Exercise description
Would you please write out the records below exactly as they appear?

☆ ☆ ☆ ☆

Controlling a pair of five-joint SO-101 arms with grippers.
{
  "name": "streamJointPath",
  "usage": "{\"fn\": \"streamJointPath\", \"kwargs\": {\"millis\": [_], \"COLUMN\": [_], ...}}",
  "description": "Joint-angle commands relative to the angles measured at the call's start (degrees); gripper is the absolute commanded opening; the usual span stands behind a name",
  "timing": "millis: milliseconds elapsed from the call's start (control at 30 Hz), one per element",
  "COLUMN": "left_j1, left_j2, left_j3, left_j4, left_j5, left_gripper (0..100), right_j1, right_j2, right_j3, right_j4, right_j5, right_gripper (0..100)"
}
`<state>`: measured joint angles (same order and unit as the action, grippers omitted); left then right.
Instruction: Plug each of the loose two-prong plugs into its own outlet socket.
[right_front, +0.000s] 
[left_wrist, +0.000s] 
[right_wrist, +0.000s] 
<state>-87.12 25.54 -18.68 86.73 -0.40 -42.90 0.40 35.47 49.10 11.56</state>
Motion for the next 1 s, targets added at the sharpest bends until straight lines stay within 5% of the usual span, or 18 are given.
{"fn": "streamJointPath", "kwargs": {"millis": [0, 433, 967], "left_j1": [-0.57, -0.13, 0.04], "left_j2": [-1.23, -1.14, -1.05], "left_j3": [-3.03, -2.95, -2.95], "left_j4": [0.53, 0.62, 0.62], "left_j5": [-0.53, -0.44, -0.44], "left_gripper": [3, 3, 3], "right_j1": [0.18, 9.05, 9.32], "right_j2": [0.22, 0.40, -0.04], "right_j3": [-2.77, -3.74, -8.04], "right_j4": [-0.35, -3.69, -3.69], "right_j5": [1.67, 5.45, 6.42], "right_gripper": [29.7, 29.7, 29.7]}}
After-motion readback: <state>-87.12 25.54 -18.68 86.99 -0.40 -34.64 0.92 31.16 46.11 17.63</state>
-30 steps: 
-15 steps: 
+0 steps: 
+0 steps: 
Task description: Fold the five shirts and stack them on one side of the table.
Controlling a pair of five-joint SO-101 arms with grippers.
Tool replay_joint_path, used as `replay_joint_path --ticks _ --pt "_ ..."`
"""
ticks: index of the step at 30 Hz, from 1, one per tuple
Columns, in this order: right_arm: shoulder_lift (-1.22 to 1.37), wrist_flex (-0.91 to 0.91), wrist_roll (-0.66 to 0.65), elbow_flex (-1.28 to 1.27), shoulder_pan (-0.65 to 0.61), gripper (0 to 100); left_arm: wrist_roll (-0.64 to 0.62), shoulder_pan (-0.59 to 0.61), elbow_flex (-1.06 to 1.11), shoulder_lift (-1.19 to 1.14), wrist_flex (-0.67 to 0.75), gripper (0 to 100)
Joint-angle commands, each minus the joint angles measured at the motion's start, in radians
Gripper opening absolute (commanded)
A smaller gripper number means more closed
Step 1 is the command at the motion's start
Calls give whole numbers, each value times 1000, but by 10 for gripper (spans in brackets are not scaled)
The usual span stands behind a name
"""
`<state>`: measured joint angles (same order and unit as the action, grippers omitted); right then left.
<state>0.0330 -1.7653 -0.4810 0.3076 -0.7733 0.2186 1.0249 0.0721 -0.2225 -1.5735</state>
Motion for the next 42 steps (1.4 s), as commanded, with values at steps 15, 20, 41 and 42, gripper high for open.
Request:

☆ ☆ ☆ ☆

Written reply
Controlling a pair of five-joint SO-101 arms with grippers.
{
  "name": "streamJointPath",
  "usage": "{\"fn\": \"streamJointPath\", \"kwargs\": {\"millis\": [_], \"COLUMN\": [_], ...}}",
  "description": "Joint-angle commands relative to the angles measured at the call's start (degrees); gripper is the absolute commanded opening; the usual span stands behind a name",
  "timing": "millis: milliseconds elapsed from the call's start (control at 30 Hz), one per element",
  "COLUMN": "left_j1, left_j2, left_j3, left_j4, left_j5, left_gripper (0..100), right_j1, right_j2, right_j3, right_j4, right_j5, right_gripper (0..100)"
}
`<state>`: measured joint angles (same order and unit as the action, grippers omitted); left then right.
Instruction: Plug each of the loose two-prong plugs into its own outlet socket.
[right_front, +0.000s] 
[left_wrist, +0.000s] 
[right_wrist, +0.000s] 
<state>-87.12 25.54 -18.68 86.73 -0.40 -42.90 0.40 35.47 49.10 11.56</state>
Motion for the next 1 s, targets added at the sharpest bends until straight lines stay within 5% of the usual span, or 18 are given.
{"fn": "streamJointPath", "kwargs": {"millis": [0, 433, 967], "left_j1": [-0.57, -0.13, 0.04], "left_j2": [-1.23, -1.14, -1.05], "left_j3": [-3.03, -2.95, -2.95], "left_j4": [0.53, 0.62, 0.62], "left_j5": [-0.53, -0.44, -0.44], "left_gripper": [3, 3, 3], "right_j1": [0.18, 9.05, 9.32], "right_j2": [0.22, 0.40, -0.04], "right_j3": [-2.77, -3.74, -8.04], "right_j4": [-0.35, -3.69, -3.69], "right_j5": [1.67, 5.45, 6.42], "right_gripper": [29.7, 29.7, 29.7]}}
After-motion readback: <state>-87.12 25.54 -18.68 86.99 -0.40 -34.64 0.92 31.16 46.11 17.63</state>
-30 steps: 
-15 steps: 
+0 steps: 
+0 steps: 
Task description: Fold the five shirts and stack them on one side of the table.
Controlling a pair of five-joint SO-101 arms with grippers.
Tool replay_joint_path, used as `replay_joint_path --ticks _ --pt "_ ..."`
"""
ticks: index of the step at 30 Hz, from 1, one per tuple
Columns, in this order: right_arm: shoulder_lift (-1.22 to 1.37), wrist_flex (-0.91 to 0.91), wrist_roll (-0.66 to 0.65), elbow_flex (-1.28 to 1.27), shoulder_pan (-0.65 to 0.61), gripper (0 to 100); left_arm: wrist_roll (-0.64 to 0.62), shoulder_pan (-0.59 to 0.61), elbow_flex (-1.06 to 1.11), shoulder_lift (-1.19 to 1.14), wrist_flex (-0.67 to 0.75), gripper (0 to 100)
Joint-angle commands, each minus the joint angles measured at the motion's start, in radians
Gripper opening absolute (commanded)
A smaller gripper number means more closed
Step 1 is the command at the motion's start
Calls give whole numbers, each value times 1000, but by 10 for gripper (spans in brackets are not scaled)
The usual span stands behind a name
"""
`<state>`: measured joint angles (same order and unit as the action, grippers omitted); right then left.
<state>0.0330 -1.7653 -0.4810 0.3076 -0.7733 0.2186 1.0249 0.0721 -0.2225 -1.5735</state>
Motion for the next 42 steps (1.4 s), as commanded, with values at steps 15, 20, 41 and 42, gripper high for open.
Request:

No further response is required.